▶ _Source records_:

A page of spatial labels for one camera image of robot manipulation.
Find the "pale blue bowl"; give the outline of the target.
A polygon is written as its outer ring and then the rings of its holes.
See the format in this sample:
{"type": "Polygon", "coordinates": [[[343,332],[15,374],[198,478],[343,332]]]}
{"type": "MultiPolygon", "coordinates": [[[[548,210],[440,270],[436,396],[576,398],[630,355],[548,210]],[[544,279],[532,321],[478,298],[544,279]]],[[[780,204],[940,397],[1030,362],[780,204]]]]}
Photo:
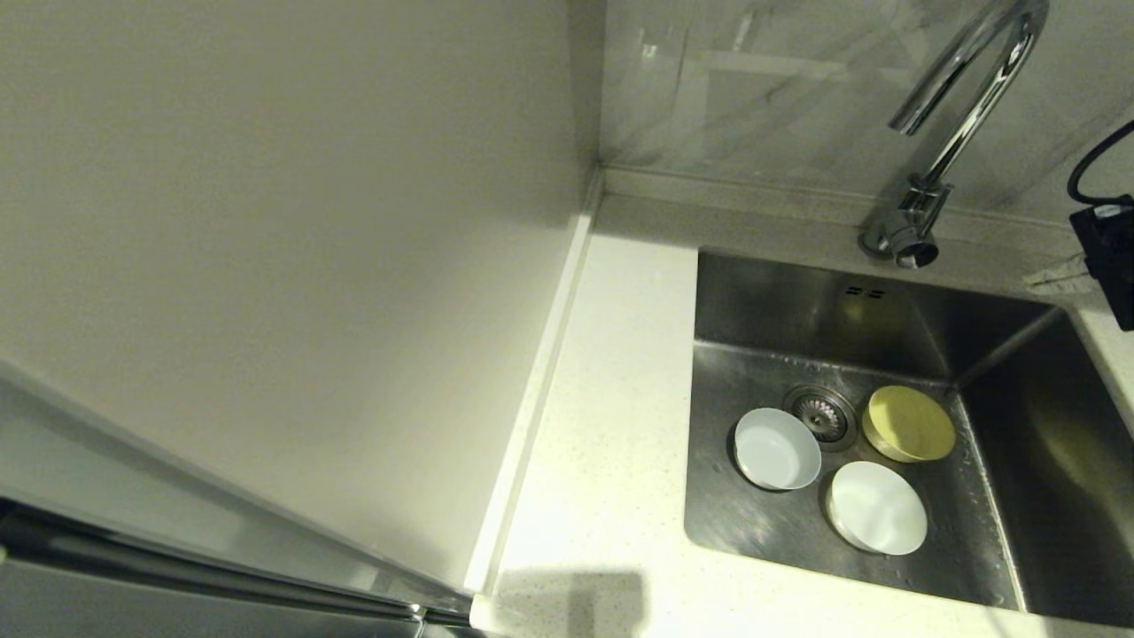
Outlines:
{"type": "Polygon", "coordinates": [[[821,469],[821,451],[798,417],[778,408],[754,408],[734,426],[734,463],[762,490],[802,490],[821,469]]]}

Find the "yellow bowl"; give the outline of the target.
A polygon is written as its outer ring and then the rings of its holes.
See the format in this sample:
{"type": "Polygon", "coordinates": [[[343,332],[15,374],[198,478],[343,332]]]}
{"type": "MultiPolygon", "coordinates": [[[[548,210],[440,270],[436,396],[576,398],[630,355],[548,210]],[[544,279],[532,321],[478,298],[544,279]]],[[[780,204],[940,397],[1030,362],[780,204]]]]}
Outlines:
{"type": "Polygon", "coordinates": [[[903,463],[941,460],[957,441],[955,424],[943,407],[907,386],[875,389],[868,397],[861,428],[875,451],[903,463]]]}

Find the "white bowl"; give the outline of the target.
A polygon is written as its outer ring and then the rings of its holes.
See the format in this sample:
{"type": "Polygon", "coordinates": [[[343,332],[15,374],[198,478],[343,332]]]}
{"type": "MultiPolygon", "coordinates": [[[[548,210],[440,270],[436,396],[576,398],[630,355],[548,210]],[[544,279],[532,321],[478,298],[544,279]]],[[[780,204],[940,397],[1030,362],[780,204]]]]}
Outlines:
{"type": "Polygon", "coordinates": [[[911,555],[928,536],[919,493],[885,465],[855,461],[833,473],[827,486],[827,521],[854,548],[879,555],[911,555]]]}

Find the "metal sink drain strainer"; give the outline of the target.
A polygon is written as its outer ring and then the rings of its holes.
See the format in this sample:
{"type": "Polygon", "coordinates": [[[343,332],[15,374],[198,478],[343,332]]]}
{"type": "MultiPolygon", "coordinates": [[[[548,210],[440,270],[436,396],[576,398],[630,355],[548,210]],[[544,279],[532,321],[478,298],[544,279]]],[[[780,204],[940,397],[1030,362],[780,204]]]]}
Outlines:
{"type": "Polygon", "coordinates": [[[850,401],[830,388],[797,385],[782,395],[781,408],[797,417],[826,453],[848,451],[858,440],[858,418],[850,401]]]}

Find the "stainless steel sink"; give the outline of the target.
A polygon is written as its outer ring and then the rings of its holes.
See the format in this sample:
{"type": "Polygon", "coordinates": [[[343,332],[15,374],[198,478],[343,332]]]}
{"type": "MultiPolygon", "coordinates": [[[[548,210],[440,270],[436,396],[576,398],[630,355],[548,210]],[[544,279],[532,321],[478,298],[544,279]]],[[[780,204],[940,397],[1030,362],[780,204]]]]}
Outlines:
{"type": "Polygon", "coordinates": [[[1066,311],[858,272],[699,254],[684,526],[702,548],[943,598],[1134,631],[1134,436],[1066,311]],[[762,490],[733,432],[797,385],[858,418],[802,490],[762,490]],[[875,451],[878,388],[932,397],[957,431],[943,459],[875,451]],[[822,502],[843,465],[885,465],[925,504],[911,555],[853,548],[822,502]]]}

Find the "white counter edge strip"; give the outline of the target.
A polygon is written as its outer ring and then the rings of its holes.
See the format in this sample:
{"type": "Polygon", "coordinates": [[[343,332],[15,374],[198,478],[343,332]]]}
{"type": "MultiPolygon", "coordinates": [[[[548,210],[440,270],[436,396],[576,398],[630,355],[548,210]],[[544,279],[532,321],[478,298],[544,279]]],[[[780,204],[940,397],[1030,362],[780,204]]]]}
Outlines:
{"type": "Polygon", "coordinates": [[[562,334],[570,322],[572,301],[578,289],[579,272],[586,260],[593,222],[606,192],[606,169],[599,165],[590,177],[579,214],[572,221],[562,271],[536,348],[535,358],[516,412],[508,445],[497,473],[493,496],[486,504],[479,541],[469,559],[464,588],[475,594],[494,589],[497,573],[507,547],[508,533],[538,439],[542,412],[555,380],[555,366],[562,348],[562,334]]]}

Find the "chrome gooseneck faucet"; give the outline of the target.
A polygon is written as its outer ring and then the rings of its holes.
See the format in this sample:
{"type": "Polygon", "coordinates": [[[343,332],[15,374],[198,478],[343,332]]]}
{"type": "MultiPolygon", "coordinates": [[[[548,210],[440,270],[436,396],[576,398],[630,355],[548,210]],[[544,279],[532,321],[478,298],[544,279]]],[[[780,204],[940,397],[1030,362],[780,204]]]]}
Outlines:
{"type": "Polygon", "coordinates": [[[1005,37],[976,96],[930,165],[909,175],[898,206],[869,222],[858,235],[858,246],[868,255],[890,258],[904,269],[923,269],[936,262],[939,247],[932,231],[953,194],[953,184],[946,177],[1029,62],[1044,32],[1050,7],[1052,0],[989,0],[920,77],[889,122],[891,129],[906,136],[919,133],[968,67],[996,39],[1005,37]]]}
--
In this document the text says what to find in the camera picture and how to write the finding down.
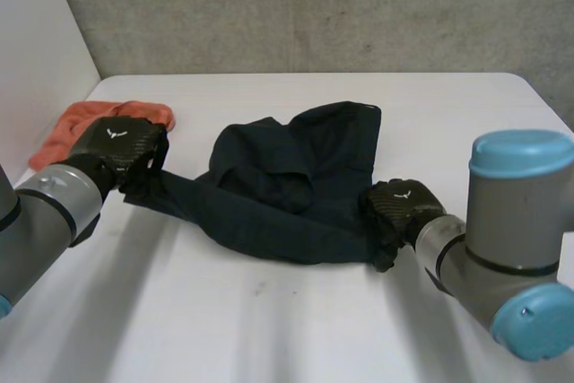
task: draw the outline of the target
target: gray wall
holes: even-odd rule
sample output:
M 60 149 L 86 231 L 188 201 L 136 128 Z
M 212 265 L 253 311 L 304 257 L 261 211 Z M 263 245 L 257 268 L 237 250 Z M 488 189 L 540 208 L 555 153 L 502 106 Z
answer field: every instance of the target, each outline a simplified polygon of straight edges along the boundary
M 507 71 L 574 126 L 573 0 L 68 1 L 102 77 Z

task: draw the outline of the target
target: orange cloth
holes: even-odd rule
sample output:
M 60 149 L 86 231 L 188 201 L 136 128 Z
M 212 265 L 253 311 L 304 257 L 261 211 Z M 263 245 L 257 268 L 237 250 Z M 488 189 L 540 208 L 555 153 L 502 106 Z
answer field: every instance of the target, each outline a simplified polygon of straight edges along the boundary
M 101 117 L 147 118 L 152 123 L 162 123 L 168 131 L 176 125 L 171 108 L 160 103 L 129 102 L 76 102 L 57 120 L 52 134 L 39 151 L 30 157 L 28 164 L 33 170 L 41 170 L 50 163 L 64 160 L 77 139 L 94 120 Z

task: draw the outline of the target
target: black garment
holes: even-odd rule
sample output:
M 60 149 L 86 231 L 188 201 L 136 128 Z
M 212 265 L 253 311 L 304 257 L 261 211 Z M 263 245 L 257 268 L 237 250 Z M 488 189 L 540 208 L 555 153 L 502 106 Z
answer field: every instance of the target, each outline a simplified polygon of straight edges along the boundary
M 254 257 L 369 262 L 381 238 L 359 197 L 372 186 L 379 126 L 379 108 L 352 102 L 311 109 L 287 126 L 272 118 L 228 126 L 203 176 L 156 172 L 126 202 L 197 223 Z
* * *
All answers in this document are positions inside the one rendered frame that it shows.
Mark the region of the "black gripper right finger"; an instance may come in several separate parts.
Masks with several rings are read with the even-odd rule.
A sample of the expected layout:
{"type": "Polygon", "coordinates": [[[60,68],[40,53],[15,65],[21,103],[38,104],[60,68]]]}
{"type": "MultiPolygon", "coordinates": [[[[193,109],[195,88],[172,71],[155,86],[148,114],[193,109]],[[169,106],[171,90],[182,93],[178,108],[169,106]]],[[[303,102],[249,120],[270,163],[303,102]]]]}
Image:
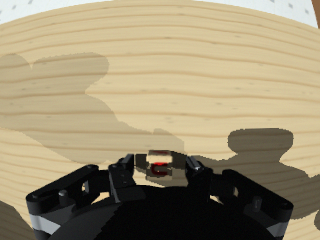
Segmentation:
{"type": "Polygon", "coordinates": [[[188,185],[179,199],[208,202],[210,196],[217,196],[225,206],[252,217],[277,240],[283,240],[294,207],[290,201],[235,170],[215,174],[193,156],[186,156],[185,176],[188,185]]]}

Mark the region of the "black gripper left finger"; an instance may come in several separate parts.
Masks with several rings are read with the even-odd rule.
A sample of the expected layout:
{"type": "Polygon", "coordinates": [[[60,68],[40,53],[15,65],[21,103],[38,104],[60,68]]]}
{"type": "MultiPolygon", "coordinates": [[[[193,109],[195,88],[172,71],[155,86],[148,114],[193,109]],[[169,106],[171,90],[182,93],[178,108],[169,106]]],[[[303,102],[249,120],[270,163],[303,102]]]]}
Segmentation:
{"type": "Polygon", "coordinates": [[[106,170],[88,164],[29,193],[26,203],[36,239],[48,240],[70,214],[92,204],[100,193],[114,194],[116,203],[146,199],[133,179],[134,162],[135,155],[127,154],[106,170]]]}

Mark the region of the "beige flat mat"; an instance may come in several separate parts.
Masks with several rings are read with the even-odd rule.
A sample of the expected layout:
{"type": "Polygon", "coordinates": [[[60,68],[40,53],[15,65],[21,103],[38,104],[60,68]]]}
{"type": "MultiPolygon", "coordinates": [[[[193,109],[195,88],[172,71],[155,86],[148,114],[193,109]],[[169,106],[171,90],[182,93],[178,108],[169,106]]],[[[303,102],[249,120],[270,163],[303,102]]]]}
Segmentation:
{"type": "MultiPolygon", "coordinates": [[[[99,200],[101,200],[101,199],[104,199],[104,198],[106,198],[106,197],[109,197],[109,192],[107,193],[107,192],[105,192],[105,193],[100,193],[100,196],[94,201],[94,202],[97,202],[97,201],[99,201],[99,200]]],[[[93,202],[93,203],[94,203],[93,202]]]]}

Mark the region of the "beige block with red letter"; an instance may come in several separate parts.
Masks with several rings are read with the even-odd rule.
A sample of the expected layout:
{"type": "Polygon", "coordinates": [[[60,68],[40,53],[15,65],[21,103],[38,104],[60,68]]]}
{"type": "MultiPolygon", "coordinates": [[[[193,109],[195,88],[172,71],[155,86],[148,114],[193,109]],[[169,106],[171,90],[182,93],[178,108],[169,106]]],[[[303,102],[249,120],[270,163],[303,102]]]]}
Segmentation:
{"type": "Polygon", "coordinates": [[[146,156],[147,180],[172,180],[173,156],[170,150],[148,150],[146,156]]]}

▶ _What you will do_: Looking at the records above, count the lines with the word "gripper" in them; reply with the number only.

▶ _Exercise output_: 2